Die Schwabenzüge

Mit freundlicher Genehmigung der Firma – ELTE Térképtudományi és Geoinformatikai Tanszék – Budapest

150 Jahre lang waren große Teile Ungarns unter türkischer Herrschaft. Die Einnahme Ofens 1686 markiert den Beginn der Rückeroberung Ungarns, die mit Namen wie Prinz Eugen von Savoyen, Markgraf Ludwig Wilhelm von Baden (der sog. Türkenlouis), Herzog Alexander von Württemberg oder Kurfürst Max Emanuel von Bayern verbunden ist.

Nach der Befreiung Ungarns von der Türkenherrschaft warben das Kaiserhaus und die Grundherren Siedler zum Wiederaufbau des dünn besiedelten und teilweise brachliegenden Landes an. Feldherren und Soldaten wurden mit Land belohnt.

Erste deutsche Siedler kamen bereits Ende des 17. Jahrhunderts in die Gegend um Ofen und Pest. Besonders zahlreich waren die Kolonisten, die im 18. Jahrhundert ins Land geholt wurden.

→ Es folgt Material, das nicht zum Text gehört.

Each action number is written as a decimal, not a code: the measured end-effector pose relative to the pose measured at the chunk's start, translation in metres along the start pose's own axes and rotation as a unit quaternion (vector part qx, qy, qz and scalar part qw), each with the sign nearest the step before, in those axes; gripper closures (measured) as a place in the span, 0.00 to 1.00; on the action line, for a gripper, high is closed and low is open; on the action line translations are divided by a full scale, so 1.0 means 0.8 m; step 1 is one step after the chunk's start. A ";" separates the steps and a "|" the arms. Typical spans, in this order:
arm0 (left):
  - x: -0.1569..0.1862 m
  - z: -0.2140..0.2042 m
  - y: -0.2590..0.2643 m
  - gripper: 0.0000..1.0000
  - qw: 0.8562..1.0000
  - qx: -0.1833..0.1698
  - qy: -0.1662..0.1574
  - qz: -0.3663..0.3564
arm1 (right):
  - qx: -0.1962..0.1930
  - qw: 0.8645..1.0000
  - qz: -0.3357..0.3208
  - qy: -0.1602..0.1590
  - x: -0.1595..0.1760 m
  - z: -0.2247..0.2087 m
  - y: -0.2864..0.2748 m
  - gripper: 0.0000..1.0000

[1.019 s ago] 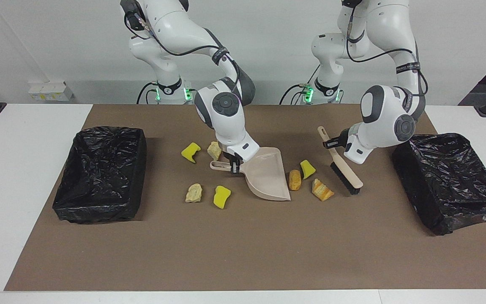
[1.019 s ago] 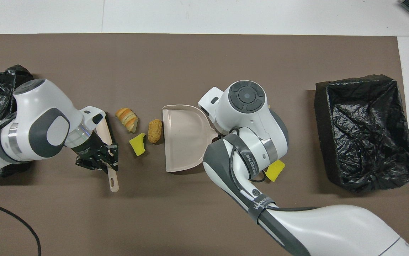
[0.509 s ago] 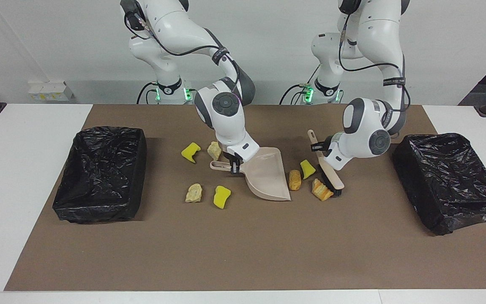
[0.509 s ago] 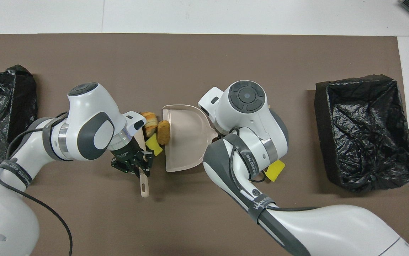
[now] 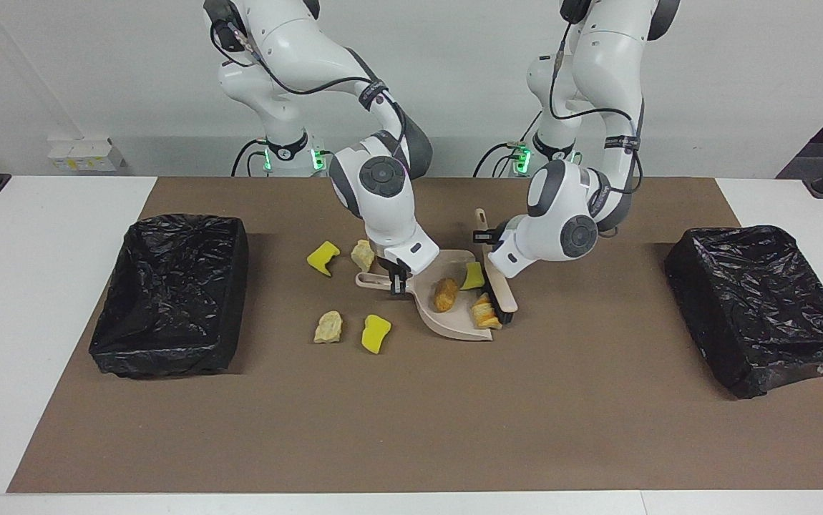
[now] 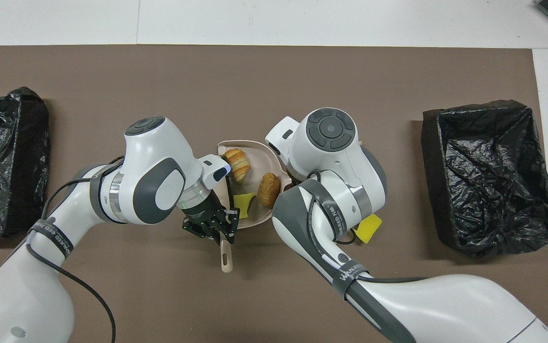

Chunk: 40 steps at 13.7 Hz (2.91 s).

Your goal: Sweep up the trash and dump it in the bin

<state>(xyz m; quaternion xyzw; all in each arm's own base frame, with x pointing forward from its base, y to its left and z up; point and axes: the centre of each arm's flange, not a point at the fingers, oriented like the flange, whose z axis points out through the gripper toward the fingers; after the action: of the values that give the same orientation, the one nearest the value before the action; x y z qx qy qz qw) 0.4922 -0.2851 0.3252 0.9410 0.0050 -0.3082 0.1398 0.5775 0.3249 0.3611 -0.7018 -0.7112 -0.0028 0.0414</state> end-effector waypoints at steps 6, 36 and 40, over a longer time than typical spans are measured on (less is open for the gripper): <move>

Die Hochphasen der Einwanderungswellen werden als „Schwabenzüge“ bezeichnet. Die Möglichkeit, Land zu günstigen Bedingungen zu erwerben, lockte zahlreiche Siedler an. Geschätzte Zahlen liegen bei 150.000 bis 200.000 Menschen (für das gesamte Königreich Ungarn und das Banat).

Die Nachkommen der Siedler bilden die Mehrheit der Ungarndeutschen, die in Ungarn bis heute als „Schwaben“ (ung. Svábok) bezeichnet werden, auch wenn ihre Vorfahren aus Hessen, Franken, der Pfalz, dem Saarland oder den habsburgischen Erblanden stammen. Nicht gebräuchlich war vor den 20er Jahren der Begriff der Donauschwaben, der inzwischen als Sammelbegriff für Ungarndeutsche, Donauschwaben aus Jugoslawien, Sathmarer Schwaben und Banater Schwaben benutzt wird.

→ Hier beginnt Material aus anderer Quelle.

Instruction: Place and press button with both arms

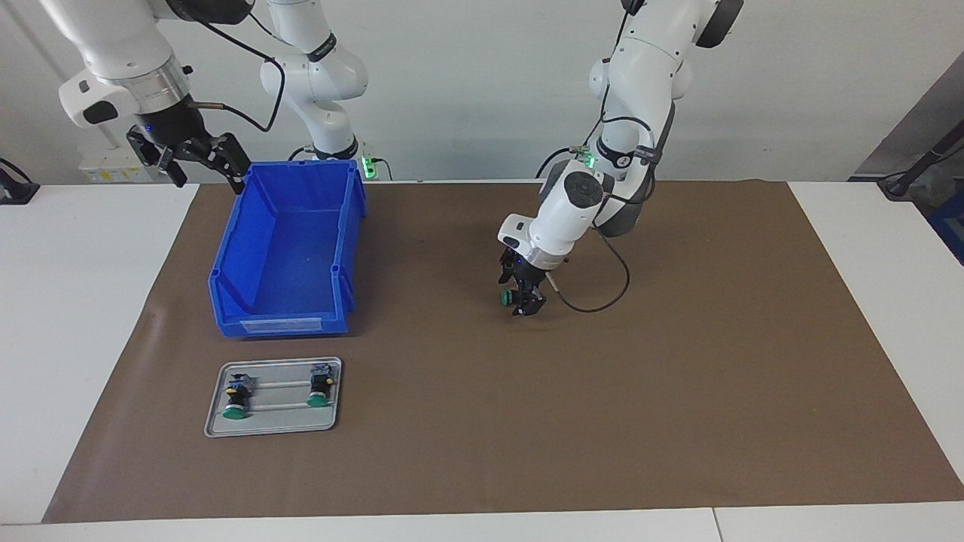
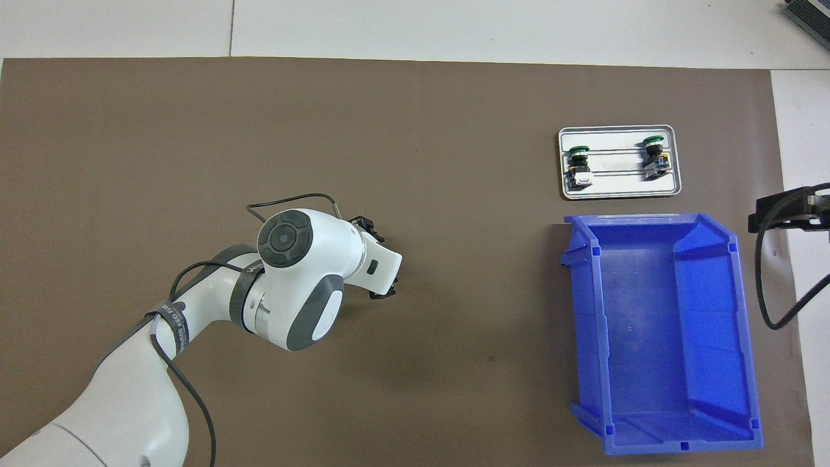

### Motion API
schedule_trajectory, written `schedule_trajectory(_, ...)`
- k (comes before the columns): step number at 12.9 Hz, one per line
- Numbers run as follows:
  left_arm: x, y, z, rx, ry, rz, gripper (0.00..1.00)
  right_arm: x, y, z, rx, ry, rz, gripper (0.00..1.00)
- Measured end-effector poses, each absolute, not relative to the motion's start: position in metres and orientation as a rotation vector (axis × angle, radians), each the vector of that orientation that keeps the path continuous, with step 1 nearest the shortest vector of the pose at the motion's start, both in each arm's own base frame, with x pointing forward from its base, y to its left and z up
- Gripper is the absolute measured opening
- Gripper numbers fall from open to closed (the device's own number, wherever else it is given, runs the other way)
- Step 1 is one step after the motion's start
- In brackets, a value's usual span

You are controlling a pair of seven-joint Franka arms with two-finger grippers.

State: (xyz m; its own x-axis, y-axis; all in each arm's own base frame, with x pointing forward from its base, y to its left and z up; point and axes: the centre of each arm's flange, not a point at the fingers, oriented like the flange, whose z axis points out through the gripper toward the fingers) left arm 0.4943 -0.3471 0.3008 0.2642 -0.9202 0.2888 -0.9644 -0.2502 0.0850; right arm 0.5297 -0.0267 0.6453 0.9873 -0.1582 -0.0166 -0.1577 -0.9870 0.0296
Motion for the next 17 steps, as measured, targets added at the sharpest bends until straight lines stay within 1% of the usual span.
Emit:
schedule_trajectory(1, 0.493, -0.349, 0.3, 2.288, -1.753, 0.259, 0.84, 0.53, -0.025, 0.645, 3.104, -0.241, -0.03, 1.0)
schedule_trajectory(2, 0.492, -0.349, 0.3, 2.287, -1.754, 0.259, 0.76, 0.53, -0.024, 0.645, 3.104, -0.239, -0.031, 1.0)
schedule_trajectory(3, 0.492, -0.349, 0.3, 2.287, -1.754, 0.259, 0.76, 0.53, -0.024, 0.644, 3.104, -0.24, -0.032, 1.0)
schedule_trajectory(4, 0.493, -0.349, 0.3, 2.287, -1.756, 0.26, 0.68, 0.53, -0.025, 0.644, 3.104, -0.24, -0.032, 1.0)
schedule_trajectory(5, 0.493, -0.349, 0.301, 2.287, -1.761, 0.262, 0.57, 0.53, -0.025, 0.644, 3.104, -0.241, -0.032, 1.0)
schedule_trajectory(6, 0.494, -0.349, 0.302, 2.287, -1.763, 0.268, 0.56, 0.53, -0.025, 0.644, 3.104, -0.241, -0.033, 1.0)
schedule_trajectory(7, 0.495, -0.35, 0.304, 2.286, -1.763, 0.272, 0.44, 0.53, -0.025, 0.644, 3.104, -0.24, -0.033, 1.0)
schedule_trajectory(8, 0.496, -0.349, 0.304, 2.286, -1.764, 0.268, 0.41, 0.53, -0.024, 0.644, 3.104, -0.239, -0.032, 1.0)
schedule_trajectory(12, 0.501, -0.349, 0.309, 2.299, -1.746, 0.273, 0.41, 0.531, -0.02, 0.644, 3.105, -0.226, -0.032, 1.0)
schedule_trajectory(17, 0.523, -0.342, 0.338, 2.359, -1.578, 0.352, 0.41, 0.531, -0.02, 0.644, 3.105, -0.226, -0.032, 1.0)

Auf den heutigen Staat Ungarn bezogen waren besonders im Ofner Bergland, dem Schildgebirge (Vértes), dem Buchenwald (Bakony), der sog. Schwäbischen Türkei (Branau/Baranya, Tolnau/Tolna und Schomodei/Somogy), in der Nordbatschka (Bácska) und in Westungarn zahlreiche Dörfer von den deutschen Bewohnern, ihrer Mundart, ihren Sitten und Arbeitsweisen geprägt. Auch wenn der größte Teil der Siedler katholisch war, kamen doch auch zahlreiche Protestanten nach Ungarn.

Die vielen Bauaufgaben, etwa im Kirchen- oder Schloßbau, lockten Handwerker und Künstler nach Ungarn. So hatte auch das Bürgertum vieler Städte einen starken deutschen Anteil. 1850 lag in Ofen der deutsche Anteil an der Bevölkerung bei 70 %. Pest besaß in der ersten Hälfte des 19. Jahrhundert ein blühendes deutschsprachiges Kulturleben, dessen Zentrum das „Deutsche Theater“ war. Mehrere deutschsprachige Zeitungen erschienen.